- _What you will do_
Keep images out and repeat all data exactly.

- _Material to process_
[Start of section]

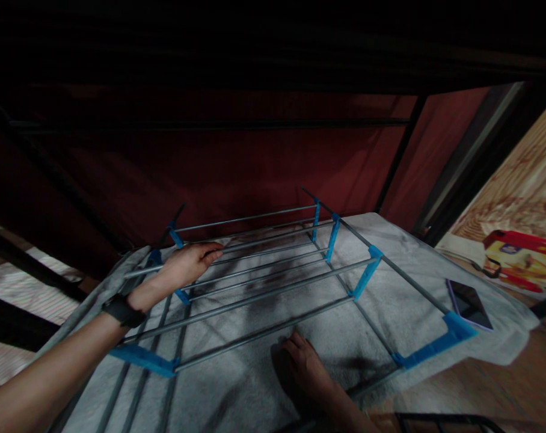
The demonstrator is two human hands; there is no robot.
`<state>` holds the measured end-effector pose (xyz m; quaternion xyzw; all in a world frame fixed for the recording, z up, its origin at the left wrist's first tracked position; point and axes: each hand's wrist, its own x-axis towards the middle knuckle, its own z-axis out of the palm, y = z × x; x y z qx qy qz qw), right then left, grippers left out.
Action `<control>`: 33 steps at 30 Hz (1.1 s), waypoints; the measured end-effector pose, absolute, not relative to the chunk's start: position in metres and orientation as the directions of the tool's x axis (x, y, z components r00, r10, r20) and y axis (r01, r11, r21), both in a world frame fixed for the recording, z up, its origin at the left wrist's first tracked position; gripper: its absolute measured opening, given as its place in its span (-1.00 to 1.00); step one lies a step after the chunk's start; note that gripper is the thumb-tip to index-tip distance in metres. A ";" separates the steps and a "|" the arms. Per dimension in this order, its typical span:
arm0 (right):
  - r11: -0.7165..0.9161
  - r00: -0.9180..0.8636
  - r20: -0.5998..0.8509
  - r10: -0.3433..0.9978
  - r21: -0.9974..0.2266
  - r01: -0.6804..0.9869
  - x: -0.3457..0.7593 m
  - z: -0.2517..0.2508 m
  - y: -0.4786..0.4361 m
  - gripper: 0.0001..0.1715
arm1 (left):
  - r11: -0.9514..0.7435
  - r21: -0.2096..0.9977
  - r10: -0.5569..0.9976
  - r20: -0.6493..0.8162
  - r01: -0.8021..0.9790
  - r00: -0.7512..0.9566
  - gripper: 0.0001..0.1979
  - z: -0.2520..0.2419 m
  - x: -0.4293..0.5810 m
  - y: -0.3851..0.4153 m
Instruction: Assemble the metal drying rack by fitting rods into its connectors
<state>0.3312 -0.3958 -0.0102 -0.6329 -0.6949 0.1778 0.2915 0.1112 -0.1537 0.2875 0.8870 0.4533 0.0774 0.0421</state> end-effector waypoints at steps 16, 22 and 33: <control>0.098 -0.011 0.141 0.990 -0.630 0.770 0.329 -0.006 -0.397 -0.58 | -0.638 0.158 0.769 0.101 0.753 0.631 -0.40 0.275 0.110 -0.140; 0.093 -0.015 0.127 0.992 -0.641 0.762 0.330 0.001 -0.399 -0.60 | -0.656 0.081 0.755 0.094 0.751 0.649 -0.52 0.268 0.115 -0.138; 0.134 -0.107 0.086 0.991 -0.761 0.634 0.351 -0.010 -0.405 -0.62 | -0.708 -0.143 0.695 0.035 0.692 0.718 -0.63 0.253 0.127 -0.147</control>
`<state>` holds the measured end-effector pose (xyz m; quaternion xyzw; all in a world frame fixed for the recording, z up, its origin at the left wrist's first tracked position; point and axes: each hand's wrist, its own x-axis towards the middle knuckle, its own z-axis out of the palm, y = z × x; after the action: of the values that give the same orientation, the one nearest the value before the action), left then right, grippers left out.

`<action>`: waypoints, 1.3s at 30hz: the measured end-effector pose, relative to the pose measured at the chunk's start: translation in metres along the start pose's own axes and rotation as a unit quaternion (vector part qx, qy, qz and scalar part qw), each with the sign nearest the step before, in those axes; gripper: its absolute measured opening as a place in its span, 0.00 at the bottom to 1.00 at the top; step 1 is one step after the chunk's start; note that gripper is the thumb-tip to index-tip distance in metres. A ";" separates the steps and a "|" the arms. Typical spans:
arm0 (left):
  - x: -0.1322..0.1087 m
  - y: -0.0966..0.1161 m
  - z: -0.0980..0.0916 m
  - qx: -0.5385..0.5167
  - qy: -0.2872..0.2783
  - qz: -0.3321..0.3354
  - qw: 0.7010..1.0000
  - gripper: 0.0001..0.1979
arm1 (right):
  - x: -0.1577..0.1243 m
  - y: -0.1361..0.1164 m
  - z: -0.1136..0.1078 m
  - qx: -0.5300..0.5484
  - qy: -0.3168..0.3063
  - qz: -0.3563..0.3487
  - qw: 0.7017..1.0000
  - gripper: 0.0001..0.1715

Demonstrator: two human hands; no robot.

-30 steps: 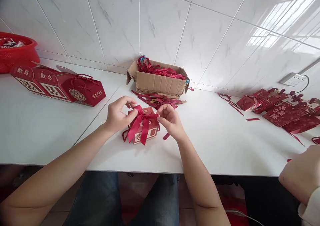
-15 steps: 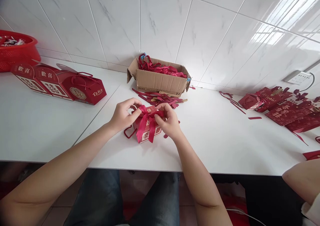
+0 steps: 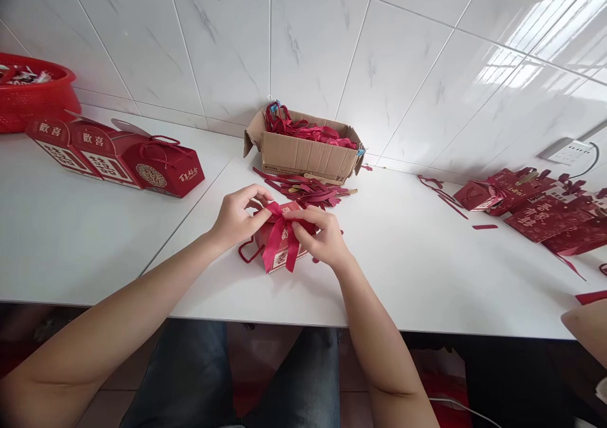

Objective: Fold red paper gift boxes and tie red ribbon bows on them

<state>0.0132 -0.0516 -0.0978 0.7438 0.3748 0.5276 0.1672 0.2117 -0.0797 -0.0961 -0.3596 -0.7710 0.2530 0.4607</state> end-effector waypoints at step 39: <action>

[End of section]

- _Task response_
The demonstrator is two human hands; there is no robot.
`<state>` holds the measured end-effector pose (xyz m; quaternion xyzw; all in a world frame fixed for the recording, z up, its origin at the left wrist's first tracked position; point and axes: each hand's wrist, its own x-axis towards the middle knuckle, its own z-axis out of the palm, y = z × x; x y z qx qy qz qw), right then left, grippers left out.
Action `<control>`: 33 steps at 30 Hz (1.1 s), waypoints; the measured end-effector pose, absolute, not relative to the chunk's start: position in metres and orientation as the directions of the tool's x axis (x, y, z components r00, r10, r20) and y axis (r01, r11, r21), both in a world frame fixed for the recording, z up, its origin at the left wrist's first tracked position; gripper: its absolute measured opening, given as its place in its span (-1.00 to 1.00); step one lies a step after the chunk's start; note that gripper is the thumb-tip to index-tip distance in metres. A ";" separates the steps and a "|" the arms. Per dimension in this order, its typical span:
arm0 (right):
  - r11: -0.7165..0.9161
  - r00: -0.9180..0.8636
  - r20: -0.5998..0.8509
  - r10: -0.3433..0.9978
  - r21: -0.9974..0.2266
  - r01: -0.6804..0.9869
  - x: -0.3457..0.7593 m
  - z: -0.2517..0.2508 m
  - y: -0.4786..0.4361 m
  - gripper: 0.0001..0.1715
arm1 (left):
  - r11: -0.9514..0.7435
  - r21: -0.2096..0.9977
  - r10: -0.5569..0.9976
  - r20: -0.6493..0.8162
  - r01: -0.8021..0.9790
  - r00: -0.7512..0.9566
  - gripper: 0.0001..0.1979
  - z: -0.2520..0.2419 m
  - x: -0.4293..0.5810 m
  - y: -0.3851..0.4153 m
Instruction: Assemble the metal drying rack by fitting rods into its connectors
<state>0.3312 -0.3958 -0.0102 -0.6329 -0.6949 0.1778 0.2915 0.1112 -0.1537 0.2875 0.8870 0.4533 0.0774 0.0421</state> end-effector waypoints at steps 16, 22 and 33: <control>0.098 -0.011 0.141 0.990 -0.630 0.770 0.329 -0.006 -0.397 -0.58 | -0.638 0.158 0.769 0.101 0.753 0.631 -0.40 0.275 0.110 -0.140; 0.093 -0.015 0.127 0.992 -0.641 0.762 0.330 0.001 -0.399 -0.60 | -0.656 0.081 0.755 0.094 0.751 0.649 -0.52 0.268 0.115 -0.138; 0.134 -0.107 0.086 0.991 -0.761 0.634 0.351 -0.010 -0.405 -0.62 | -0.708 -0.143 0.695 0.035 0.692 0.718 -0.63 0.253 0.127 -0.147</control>
`<state>` holds the measured end-effector pose (xyz m; quaternion xyzw; all in a world frame fixed for the recording, z up, its origin at the left wrist's first tracked position; point and axes: each hand's wrist, its own x-axis towards the middle knuckle, its own z-axis out of the palm, y = z × x; after the action: of the values that give the same orientation, the one nearest the value before the action), left then right, grippers left out.

`<action>`: waypoints, 1.3s at 30hz: the measured end-effector pose, relative to the pose measured at the chunk's start: translation in metres along the start pose's own axes and rotation as a unit quaternion (vector part qx, qy, qz and scalar part qw), each with the sign nearest the step before, in those axes; gripper: its absolute measured opening as a place in its span, 0.00 at the bottom to 1.00 at the top; step 1 is one step after the chunk's start; note that gripper is the thumb-tip to index-tip distance in metres. A ";" separates the steps and a "|" the arms. Typical spans:
arm0 (left):
  - x: -0.1322..0.1087 m
  - y: -0.0966..0.1161 m
  - z: -0.0980..0.0916 m
  - qx: -0.5385..0.5167
  - qy: -0.2872..0.2783
  - qz: -0.3321..0.3354
  - qw: 0.7010..1.0000
  - gripper: 0.0001..0.1979
arm1 (right):
  - x: -0.1577..0.1243 m
  - y: -0.1361..0.1164 m
  - z: -0.1136..0.1078 m
  - qx: -0.5300..0.5484
  - qy: -0.3168..0.3063
  - qz: -0.3563..0.3487
  - qw: 0.7017..1.0000
  - gripper: 0.0001..0.1715

Demonstrator: two human hands; no robot.

-30 steps: 
-15 steps: 
+0 steps: 

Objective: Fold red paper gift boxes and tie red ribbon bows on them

<state>0.0132 -0.0516 -0.0978 0.7438 0.3748 0.5276 0.1672 0.2117 -0.0797 -0.0961 -0.3596 -0.7710 0.2530 0.4607</state> end-effector waypoints at step 39: <action>

The answer is finished.